7.WP.L-6124W DISC COPY
8.
梅若禮三郎−5
1.TS-12532A1
2.TBS(?),スタジオ,客なし,寄席の広場
付:対談、三遊亭圓生・鈴木治彦
3.58:49,対談 3:01
4.なし
5.出囃子 正札附
梅若禮三郎という、ゥーッお噺でございますが。この人は、元ォー能役者でございまして、芸質も良し、将来はこの道で立派な、者になれると言うので当人も、なかなか芸熱心でございましてある時、老婆の役が付きまして、えーところが、どうしてもこの、歩き方が、年寄りにならない。色々工夫をして見たがどうも上手くいかない。ぇ神に願うより仕方がないと言うので神田明神へ三七二十一日の願掛けを致しまして。…… サゲ=ここで、梅若禮三郎がすっかり、支度を整えまして、北町奉行、島田出雲守様へ恐れながらと、訴えて、出まして、貞女、ぇーおかのを助けると言う、梅若禮三郎でございます。お時間でございます。
対談:鈴木「どうも師匠お疲れ様でございました。この梅若禮三と言うお噺は余り伺った事が無いんですけども」圓生「滅多に演りませんしね」鈴「そうでございますよねぇ」圓「えぇ」鈴「本当はもっと長い噺なんでございますねぇ」……

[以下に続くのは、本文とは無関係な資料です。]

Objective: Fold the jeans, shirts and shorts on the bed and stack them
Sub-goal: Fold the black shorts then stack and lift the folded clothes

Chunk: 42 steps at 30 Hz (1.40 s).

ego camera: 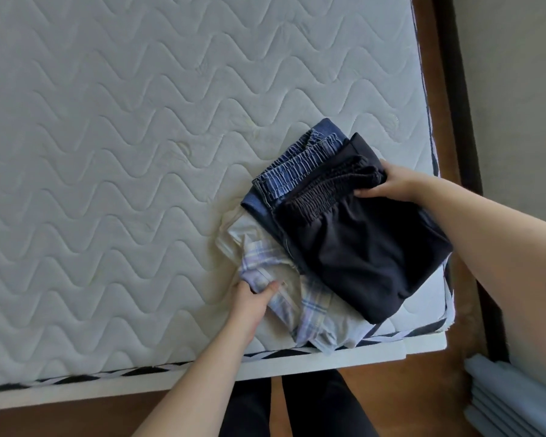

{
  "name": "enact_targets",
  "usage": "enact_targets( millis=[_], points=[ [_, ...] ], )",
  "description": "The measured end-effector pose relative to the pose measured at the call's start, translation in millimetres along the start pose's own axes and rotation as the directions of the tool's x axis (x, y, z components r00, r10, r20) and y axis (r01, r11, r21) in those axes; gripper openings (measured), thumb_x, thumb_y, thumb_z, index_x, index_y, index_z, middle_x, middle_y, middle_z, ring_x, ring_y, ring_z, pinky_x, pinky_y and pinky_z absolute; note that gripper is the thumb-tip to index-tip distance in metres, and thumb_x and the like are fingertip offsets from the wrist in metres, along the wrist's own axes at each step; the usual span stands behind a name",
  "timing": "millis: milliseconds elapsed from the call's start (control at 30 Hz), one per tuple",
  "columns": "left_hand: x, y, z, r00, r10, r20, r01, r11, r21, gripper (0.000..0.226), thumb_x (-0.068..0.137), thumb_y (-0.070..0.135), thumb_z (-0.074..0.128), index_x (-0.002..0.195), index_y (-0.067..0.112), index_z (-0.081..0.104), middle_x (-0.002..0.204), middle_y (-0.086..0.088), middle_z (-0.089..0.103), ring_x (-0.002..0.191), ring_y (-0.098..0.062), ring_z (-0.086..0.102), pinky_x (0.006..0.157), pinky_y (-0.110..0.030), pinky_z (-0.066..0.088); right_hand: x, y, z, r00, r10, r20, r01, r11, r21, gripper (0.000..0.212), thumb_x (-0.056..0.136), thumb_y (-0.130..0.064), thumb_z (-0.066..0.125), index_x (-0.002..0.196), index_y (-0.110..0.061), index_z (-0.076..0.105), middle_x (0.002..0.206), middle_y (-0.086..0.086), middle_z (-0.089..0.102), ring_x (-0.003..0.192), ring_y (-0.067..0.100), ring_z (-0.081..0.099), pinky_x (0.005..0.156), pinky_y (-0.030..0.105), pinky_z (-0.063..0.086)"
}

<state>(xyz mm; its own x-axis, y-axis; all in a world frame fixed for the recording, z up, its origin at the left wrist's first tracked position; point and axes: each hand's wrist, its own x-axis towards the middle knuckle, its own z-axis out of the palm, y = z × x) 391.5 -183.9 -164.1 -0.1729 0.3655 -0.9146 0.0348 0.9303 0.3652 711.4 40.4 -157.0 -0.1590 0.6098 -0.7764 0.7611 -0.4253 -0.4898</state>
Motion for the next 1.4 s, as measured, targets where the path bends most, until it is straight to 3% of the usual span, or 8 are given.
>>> enact_targets(
  millis=[167, 367, 533, 667, 833, 967, 1167, 1400],
  points=[
    [6, 0, 12, 0.993, -0.108, 0.050, 0.115, 0.980, -0.165, 0.052, 0.087, 0.029, 0.072, 0.131, 0.011, 0.052, 0.129, -0.006, 0.062, 0.123, -0.026, 0.055, 0.111, -0.047, 0.036, -9, 1, -14, 0.992, 0.027, 0.123, -0.027, 1.000, 0.005, 0.101, 0.053, -0.056, 0.088, 0.139, -0.035, 0.041, 0.130, -0.006, 0.060, 0.121, 0.018, 0.055, 0.110, 0.044, 0.038],
    [6, 13, 15, 0.967, -0.194, 0.166, 0.247, 0.876, -0.414, 0.041, 0.071, 0.023, 0.082, 0.106, 0.007, 0.068, 0.101, -0.014, 0.074, 0.095, -0.027, 0.071, 0.099, -0.044, 0.049, -23, 5, -5, 0.995, -0.026, 0.094, 0.017, 0.996, 0.090, 0.057, 0.075, -0.038, 0.082, 0.126, -0.038, 0.056, 0.114, -0.015, 0.067, 0.107, 0.009, 0.062, 0.104, 0.035, 0.043],
    [14, 22, 8, 0.993, -0.115, 0.034, 0.119, 0.956, -0.268, 0.022, 0.080, 0.015, 0.077, 0.099, 0.005, 0.070, 0.095, -0.013, 0.075, 0.089, -0.028, 0.072, 0.093, -0.043, 0.052, -40, 12, 0, 0.998, -0.058, -0.035, 0.058, 0.998, 0.001, 0.050, 0.080, -0.045, 0.076, 0.125, -0.039, 0.055, 0.120, -0.009, 0.064, 0.111, 0.014, 0.057, 0.103, 0.033, 0.039],
    [19, 46, 3, 0.998, -0.042, -0.053, 0.036, 0.994, -0.101, 0.036, 0.082, 0.018, 0.075, 0.110, -0.003, 0.064, 0.102, -0.019, 0.072, 0.095, -0.034, 0.069, 0.095, -0.052, 0.052, -68, 31, 14, 0.991, -0.040, -0.124, 0.064, 0.978, 0.200, 0.037, 0.084, -0.034, 0.075, 0.117, -0.037, 0.058, 0.102, -0.022, 0.065, 0.103, 0.006, 0.059, 0.084, 0.011, 0.040],
    [27, 109, 6, 0.972, 0.234, -0.001, -0.230, 0.956, 0.181, 0.021, 0.088, 0.010, 0.068, 0.104, -0.004, 0.064, 0.092, -0.016, 0.070, 0.095, -0.036, 0.068, 0.088, -0.047, 0.054, -106, 72, 49, 0.935, 0.146, -0.322, 0.028, 0.878, 0.478, 0.036, 0.082, -0.037, 0.076, 0.115, -0.035, 0.062, 0.107, -0.015, 0.069, 0.098, 0.004, 0.064, 0.087, 0.019, 0.048],
    [32, 172, 36, 0.857, 0.468, 0.216, -0.514, 0.758, 0.401, 0.019, 0.089, 0.005, 0.065, 0.106, 0.014, 0.061, 0.086, 0.001, 0.066, 0.080, -0.016, 0.061, 0.074, -0.027, 0.048, -136, 91, 82, 0.866, 0.267, -0.422, 0.116, 0.714, 0.690, 0.034, 0.083, -0.038, 0.075, 0.103, -0.060, 0.059, 0.108, -0.021, 0.067, 0.093, -0.008, 0.064, 0.075, 0.010, 0.049],
    [41, 244, 96, 0.702, 0.518, 0.488, -0.704, 0.407, 0.582, 0.026, 0.090, 0.003, 0.061, 0.112, 0.018, 0.059, 0.098, -0.005, 0.064, 0.089, -0.016, 0.057, 0.069, -0.016, 0.045, -154, 90, 138, 0.747, 0.470, -0.470, 0.252, 0.455, 0.854, 0.053, 0.087, -0.044, 0.070, 0.135, -0.037, 0.050, 0.127, -0.017, 0.062, 0.116, 0.006, 0.059, 0.096, 0.029, 0.048],
    [37, 295, 166, 0.618, 0.412, 0.670, -0.706, -0.084, 0.703, 0.032, 0.095, 0.019, 0.057, 0.127, 0.020, 0.058, 0.119, -0.009, 0.066, 0.108, -0.026, 0.060, 0.087, -0.033, 0.045, -154, 46, 200, 0.776, 0.606, -0.175, 0.316, -0.135, 0.939, 0.050, 0.084, -0.036, 0.076, 0.128, -0.035, 0.055, 0.123, -0.010, 0.067, 0.113, 0.017, 0.064, 0.101, 0.047, 0.049]
  ],
)
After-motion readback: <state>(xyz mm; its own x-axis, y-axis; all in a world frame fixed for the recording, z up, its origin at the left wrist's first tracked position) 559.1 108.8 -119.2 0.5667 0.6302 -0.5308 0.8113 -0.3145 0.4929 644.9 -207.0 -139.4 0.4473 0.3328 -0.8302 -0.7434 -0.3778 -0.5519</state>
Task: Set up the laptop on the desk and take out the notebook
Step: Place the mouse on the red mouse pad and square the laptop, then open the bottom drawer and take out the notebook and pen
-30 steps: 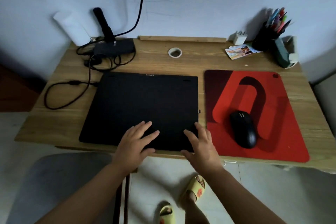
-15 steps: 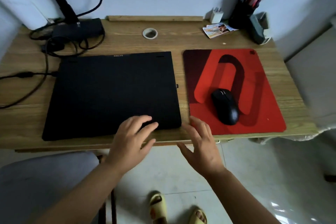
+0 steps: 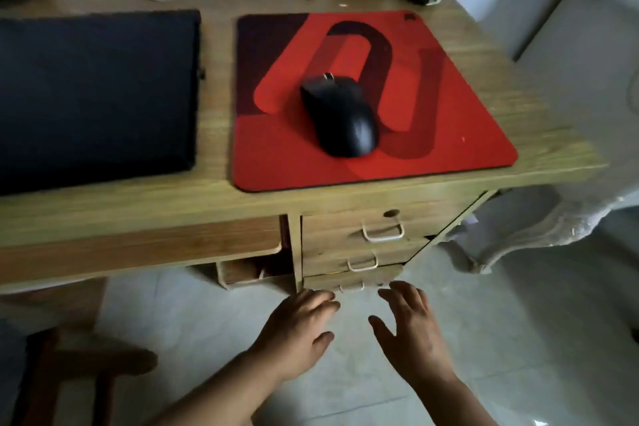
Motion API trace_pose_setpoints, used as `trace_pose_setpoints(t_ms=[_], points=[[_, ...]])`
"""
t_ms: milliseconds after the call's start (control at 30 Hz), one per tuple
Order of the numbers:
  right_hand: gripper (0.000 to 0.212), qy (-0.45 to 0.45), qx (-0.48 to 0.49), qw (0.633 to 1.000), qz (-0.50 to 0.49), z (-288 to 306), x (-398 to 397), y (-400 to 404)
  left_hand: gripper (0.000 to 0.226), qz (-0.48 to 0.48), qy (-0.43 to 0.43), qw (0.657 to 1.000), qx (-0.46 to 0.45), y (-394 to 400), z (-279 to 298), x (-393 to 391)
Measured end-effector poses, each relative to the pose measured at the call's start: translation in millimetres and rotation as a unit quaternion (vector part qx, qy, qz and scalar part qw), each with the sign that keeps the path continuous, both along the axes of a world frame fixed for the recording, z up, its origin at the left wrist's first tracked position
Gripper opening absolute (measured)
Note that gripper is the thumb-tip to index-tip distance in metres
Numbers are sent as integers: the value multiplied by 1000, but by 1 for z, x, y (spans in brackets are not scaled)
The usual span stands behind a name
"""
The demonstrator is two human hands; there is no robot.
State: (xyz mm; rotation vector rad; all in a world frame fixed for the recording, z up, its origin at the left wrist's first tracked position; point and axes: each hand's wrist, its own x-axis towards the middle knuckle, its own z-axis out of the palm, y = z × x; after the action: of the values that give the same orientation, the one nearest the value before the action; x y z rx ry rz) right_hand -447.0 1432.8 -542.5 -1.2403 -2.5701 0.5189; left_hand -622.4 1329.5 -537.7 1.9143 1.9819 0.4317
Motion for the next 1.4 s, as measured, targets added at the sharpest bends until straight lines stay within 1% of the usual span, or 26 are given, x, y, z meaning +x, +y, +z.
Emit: trace_pose_setpoints(t_ms=[67,167,200,267,367,500,567,633,733,800,867,933,1000,1100,1200,1233,1300,1400], points=[[38,7,0,1000,2,-42,-2,19,52,6,14,1000,-7,22,-36,5],[36,40,23,999,8,-103,-8,45,51,19,32,999,6,52,-92,12],[38,51,35,998,7,-120,-12,53,52,30,38,999,2,61,-107,13],[42,65,51,997,7,-146,-18,65,55,43,45,998,24,72,-131,15],[46,81,62,995,17,-174,-26,72,59,60,60,996,37,81,-159,19],[48,99,89,991,-4,-189,-26,77,61,83,96,990,59,88,-175,28],[51,84,83,993,-21,-189,-24,78,62,116,111,985,65,91,-176,33],[53,75,88,993,-14,-187,-21,78,60,152,132,977,71,92,-173,39],[47,89,79,993,4,-185,-16,76,53,163,165,969,82,87,-167,47],[45,94,71,993,20,-186,-6,69,45,148,185,965,114,77,-160,52],[45,96,72,992,33,-187,8,60,41,138,193,955,175,66,-153,54],[48,98,80,991,45,-184,19,52,37,158,178,943,235,56,-143,53],[55,87,87,991,47,-181,30,44,37,193,161,934,252,49,-132,45],[59,46,79,995,43,-181,42,32,38,220,124,942,219,44,-119,26],[48,42,60,996,50,-179,54,21,40,218,9,963,160,41,-106,15],[41,46,52,996,52,-176,58,18,37,219,-6,965,146,40,-104,15],[32,65,26,996,51,-171,66,12,28,210,-4,970,125,42,-103,17],[28,84,-37,995,39,-165,75,4,14,191,-15,978,84,48,-100,24]])
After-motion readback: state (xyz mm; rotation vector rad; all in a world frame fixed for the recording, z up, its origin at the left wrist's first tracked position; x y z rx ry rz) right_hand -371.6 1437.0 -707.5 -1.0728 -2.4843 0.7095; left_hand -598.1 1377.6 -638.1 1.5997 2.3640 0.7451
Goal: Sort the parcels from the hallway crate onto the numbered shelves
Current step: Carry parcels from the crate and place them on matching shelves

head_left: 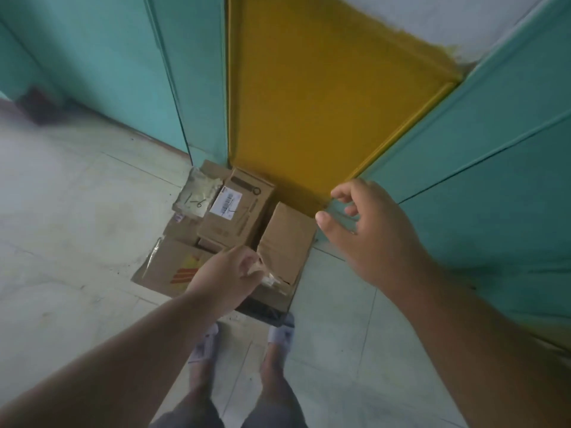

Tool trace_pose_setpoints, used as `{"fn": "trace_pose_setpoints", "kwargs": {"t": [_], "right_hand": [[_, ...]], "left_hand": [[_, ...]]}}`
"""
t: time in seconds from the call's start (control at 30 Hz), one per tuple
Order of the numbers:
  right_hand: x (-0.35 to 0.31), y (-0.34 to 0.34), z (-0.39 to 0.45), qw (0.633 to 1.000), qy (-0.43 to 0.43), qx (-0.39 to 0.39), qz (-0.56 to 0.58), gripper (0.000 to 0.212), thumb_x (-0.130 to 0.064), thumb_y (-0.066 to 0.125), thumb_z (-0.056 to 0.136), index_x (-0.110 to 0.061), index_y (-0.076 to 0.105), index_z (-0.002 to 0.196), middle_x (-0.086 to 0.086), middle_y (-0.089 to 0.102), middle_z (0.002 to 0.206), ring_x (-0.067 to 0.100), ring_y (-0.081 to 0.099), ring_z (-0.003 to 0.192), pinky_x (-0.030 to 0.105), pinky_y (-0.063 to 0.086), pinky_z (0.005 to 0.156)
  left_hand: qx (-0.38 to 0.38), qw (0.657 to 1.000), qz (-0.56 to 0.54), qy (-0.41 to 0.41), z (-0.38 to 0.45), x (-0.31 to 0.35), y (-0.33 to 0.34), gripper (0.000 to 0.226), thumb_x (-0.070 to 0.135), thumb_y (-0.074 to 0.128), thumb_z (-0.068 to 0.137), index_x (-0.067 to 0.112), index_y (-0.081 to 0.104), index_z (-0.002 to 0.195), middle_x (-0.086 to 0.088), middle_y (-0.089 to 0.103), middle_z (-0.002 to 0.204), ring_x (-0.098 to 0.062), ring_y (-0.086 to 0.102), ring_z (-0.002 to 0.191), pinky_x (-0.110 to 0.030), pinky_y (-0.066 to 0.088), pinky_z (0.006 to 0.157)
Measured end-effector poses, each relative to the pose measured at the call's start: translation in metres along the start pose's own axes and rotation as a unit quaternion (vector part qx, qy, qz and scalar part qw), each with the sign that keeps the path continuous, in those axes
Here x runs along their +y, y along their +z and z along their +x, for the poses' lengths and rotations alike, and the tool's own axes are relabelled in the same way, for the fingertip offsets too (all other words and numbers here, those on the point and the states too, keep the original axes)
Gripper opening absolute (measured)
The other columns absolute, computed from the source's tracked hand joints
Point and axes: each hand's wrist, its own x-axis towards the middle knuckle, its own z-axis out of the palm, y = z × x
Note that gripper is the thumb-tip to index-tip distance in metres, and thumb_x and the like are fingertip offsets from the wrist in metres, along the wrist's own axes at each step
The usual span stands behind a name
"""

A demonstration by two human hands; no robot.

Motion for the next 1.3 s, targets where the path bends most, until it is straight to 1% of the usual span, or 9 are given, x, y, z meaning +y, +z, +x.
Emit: {"fn": "trace_pose_setpoints", "kwargs": {"t": [0.17,0.3,0.37,0.5,0.73,0.9,1.0,1.2,1.3], "right_hand": [[0.056,0.095,0.043,0.994,0.076,-0.071,-0.013,0.042,-0.048,0.059,0.093,-0.024,0.052,0.128,0.000,0.053,0.120,0.012,0.054,0.096,0.018,0.036,0.061],[0.098,0.158,0.068,0.986,0.100,-0.118,-0.056,0.062,-0.046,0.058,0.096,-0.024,0.037,0.149,0.008,0.038,0.149,0.027,0.045,0.131,0.036,0.043,0.093],[0.114,0.182,0.076,0.979,0.120,-0.161,-0.035,0.071,-0.046,0.057,0.096,-0.023,0.026,0.155,0.007,0.028,0.159,0.029,0.035,0.142,0.043,0.038,0.107],[0.123,0.204,0.079,0.974,0.135,-0.184,0.005,0.076,-0.042,0.058,0.097,-0.019,0.018,0.158,0.008,0.022,0.162,0.029,0.032,0.145,0.042,0.035,0.111],[0.096,0.130,0.050,0.989,0.091,-0.096,0.065,0.066,-0.032,0.065,0.095,-0.016,0.035,0.152,0.008,0.039,0.147,0.024,0.046,0.130,0.029,0.041,0.097],[0.057,0.042,0.013,0.993,0.063,-0.047,0.087,0.061,-0.027,0.066,0.094,-0.016,0.041,0.148,0.007,0.045,0.139,0.020,0.053,0.119,0.021,0.038,0.088],[0.026,-0.001,-0.012,0.994,0.053,-0.012,0.094,0.061,-0.026,0.066,0.094,-0.018,0.040,0.149,0.005,0.047,0.139,0.018,0.052,0.119,0.022,0.037,0.089],[-0.029,-0.041,-0.078,0.995,0.038,0.020,0.087,0.076,-0.021,0.074,0.087,-0.023,0.035,0.152,-0.005,0.051,0.134,0.000,0.050,0.102,0.009,0.036,0.084],[-0.047,-0.059,-0.103,0.993,0.057,0.049,0.088,0.077,-0.023,0.078,0.084,-0.028,0.038,0.150,-0.014,0.050,0.120,-0.006,0.049,0.092,0.017,0.042,0.086]], "left_hand": [[0.004,0.996,-0.067,-0.061,0.055,-0.033,0.043,0.034,0.042,0.070,0.088,0.036,0.054,0.116,0.019,0.062,0.102,-0.002,0.061,0.091,-0.025,0.051,0.074],[0.009,0.982,-0.143,-0.121,0.092,-0.047,0.075,0.059,0.051,0.070,0.085,0.029,0.045,0.134,0.013,0.067,0.107,-0.009,0.067,0.094,-0.037,0.058,0.079],[-0.006,0.969,-0.182,-0.166,0.105,-0.048,0.090,0.041,0.047,0.069,0.086,0.033,0.053,0.122,0.009,0.071,0.097,-0.012,0.070,0.085,-0.039,0.059,0.070],[0.009,0.928,-0.304,-0.216,0.114,-0.044,0.111,0.015,0.027,0.070,0.089,0.035,0.058,0.093,-0.004,0.072,0.096,-0.021,0.072,0.089,-0.047,0.062,0.082],[0.035,0.871,-0.436,-0.224,0.057,-0.003,0.080,0.027,0.014,0.069,0.092,0.028,0.060,0.113,-0.007,0.071,0.099,-0.020,0.074,0.088,-0.038,0.062,0.083],[0.044,0.854,-0.483,-0.187,-0.005,0.036,0.026,0.039,0.010,0.073,0.088,0.018,0.061,0.124,-0.009,0.069,0.110,-0.022,0.073,0.093,-0.028,0.062,0.069],[0.031,0.865,-0.481,-0.138,-0.038,0.049,-0.010,0.039,0.009,0.072,0.088,0.017,0.059,0.124,-0.009,0.072,0.106,-0.022,0.073,0.090,-0.021,0.058,0.061],[-0.044,0.935,-0.351,-0.012,-0.092,0.048,-0.072,0.035,0.014,0.063,0.096,0.018,0.054,0.130,0.011,0.062,0.119,-0.010,0.065,0.106,-0.034,0.057,0.094],[-0.074,0.920,-0.385,-0.009,-0.107,0.050,-0.095,0.027,0.019,0.061,0.098,0.027,0.058,0.123,0.008,0.066,0.110,-0.016,0.069,0.099,-0.040,0.057,0.094]]}}
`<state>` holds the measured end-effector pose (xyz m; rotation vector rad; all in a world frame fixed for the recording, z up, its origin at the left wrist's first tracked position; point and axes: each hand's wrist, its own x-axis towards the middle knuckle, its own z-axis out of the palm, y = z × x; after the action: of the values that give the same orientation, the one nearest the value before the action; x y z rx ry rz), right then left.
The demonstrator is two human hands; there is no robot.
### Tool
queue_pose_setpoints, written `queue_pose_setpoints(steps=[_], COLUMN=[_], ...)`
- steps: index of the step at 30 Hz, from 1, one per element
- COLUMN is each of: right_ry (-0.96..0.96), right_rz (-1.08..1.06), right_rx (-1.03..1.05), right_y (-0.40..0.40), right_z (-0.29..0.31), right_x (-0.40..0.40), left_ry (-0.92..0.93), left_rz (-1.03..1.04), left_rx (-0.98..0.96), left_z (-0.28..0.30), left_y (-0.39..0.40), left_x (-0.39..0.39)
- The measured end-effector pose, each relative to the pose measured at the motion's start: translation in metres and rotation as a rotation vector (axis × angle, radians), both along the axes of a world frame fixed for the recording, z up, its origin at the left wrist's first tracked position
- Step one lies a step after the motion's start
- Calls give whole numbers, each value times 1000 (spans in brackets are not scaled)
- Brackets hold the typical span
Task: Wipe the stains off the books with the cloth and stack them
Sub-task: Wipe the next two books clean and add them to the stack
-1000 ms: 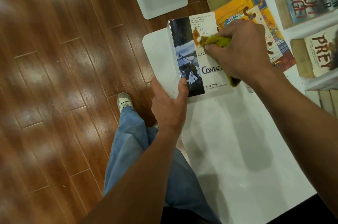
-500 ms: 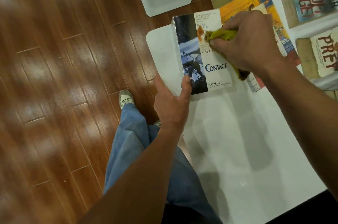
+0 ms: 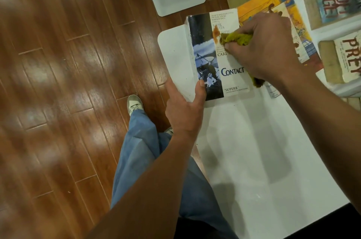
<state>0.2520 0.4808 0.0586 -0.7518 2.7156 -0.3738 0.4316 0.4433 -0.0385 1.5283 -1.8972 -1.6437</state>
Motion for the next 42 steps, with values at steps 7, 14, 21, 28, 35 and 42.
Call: queue_pose_setpoints(steps=[7,14,21,28,35,42], right_ry=[77,32,21,31,30,46], right_rz=[53,15,16,14,6,27], right_rx=[18,19,-34,-23,-16,22], right_y=[3,-2,0,3,4,1], right_z=[-9,-5,-9,-11,-11,-11], right_x=[11,8,6,1,-1,-2], left_ry=[25,27,30,22,33,6], left_rz=[15,12,10,17,9,9], left_rx=[-3,-6,9,10,17,10], left_z=[0,1,2,2,4,1], left_y=[1,1,1,1,0,1], left_x=[-1,-1,-1,0,-1,1])
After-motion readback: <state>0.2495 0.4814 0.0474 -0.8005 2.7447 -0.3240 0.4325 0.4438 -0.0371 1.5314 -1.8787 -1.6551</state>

6.上下通しの録音であるが,スタジオでの客なし録音である。途中をはしょって短くまとめ ている。
7.都家歌六ライブラリー
8.『寄席の広場』と言う番組の録音で、鈴木治彦が対談の相手をしている所から、TBSの録音と思われるのだが、大渕氏の番組調査の記録にも該当する番組が無く不明である。
梅若禮三郎・解説
全編通しで演ずると1時間半以上を要する長編人情噺である。この梅若禮三郎と双蝶々が筋が似ている所が多く混乱している人も多いことと思われる。だいたいこの様な長い噺の場合は、放送等では切れ切れになってしまうこともあって、敬遠されがちだが、幸いにも梅若禮三郎の場合は、レコードを含め4つもの録音が残されている。可能性としては、東横落語会で演じた録音が残っていると思われるのだが、現在のところは未発表のままである。上下或いは上中下に別けて演じているが、いわゆる切れ場は必ず面白い所でサゲており、上を聞けば下を聞きたくなる様に工夫されているのは、当り前の様だがやはり流石と言う他は無い。
時代設定:江戸時代。
舞台:神田鍋町万蔵店、鎌倉河岸、吉原池田屋、田町の番屋、両国垢離場、居酒屋両国。
登場人物:元能役者梅若禮三郎、神田鍋町家主万蔵、万蔵店小間物屋利兵衛、女房おかの、隣に住みし博奕打ち魚屋栄吉、吉原池田屋主人、吉原池田屋喜助、女郎花岡、揚屋町お加役勘兵衛、岩倉宗左衛門、捕方連、万蔵店月番、長屋の連中(焼接屋藤右衛門他)、屑屋連中。